**Required work:** Reproduce word for word the line that contains "job: trace the outline of every instance of the yellow" and every line after it to the end of the records, with nothing else added.

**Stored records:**
═══
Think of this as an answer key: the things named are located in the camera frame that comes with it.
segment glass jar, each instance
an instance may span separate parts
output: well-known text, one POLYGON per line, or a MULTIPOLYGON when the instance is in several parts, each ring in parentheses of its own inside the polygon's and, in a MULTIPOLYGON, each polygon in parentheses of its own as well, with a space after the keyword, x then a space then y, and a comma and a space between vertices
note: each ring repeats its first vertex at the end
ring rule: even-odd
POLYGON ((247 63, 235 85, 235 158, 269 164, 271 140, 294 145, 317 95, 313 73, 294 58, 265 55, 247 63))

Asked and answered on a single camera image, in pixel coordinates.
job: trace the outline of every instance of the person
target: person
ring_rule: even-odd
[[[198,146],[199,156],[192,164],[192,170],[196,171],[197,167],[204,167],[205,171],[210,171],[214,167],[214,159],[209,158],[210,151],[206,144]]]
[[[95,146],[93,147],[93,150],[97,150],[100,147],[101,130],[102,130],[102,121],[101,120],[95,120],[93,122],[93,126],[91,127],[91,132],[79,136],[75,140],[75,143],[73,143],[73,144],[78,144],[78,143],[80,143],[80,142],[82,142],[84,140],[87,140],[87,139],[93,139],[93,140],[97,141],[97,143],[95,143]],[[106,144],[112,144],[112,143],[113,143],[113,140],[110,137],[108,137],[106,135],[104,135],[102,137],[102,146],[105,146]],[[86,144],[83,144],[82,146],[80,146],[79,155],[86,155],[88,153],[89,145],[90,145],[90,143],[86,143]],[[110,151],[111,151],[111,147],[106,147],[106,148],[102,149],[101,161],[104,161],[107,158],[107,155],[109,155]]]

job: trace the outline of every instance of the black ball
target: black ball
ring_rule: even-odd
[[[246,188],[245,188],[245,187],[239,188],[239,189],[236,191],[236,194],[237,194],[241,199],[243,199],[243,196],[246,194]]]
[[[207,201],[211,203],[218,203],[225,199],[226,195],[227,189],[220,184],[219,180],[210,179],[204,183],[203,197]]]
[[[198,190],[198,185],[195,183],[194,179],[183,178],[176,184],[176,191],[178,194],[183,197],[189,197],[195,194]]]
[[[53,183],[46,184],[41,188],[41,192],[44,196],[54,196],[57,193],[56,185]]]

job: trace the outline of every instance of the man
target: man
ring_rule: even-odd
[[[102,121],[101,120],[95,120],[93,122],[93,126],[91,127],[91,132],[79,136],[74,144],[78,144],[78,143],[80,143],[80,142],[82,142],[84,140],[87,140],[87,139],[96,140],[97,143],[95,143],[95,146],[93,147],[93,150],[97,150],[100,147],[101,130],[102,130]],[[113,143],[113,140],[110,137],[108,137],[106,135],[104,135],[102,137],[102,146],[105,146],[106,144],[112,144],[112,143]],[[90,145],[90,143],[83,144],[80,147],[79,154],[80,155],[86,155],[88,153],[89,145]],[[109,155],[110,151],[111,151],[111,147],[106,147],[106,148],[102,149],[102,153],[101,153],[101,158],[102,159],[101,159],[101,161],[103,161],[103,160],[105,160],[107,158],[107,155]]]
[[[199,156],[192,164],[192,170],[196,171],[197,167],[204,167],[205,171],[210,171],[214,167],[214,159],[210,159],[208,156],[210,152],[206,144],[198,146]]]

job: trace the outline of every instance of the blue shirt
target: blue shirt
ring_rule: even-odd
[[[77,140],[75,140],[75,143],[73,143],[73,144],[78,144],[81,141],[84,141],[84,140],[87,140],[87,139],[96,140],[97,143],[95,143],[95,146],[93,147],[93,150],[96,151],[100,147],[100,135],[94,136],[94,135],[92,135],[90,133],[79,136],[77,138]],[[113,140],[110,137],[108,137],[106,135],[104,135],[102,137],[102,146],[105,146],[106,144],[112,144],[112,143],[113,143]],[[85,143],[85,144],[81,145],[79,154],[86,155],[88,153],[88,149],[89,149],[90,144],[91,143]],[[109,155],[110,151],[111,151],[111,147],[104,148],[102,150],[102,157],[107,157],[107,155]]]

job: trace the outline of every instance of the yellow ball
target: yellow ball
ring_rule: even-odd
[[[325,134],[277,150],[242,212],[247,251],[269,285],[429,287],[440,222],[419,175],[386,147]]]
═══
**Answer to this task:**
job: trace the outline of every instance of the yellow ball
target: yellow ball
ring_rule: even-odd
[[[325,134],[277,150],[242,212],[247,251],[269,285],[429,287],[440,222],[419,175],[386,147]]]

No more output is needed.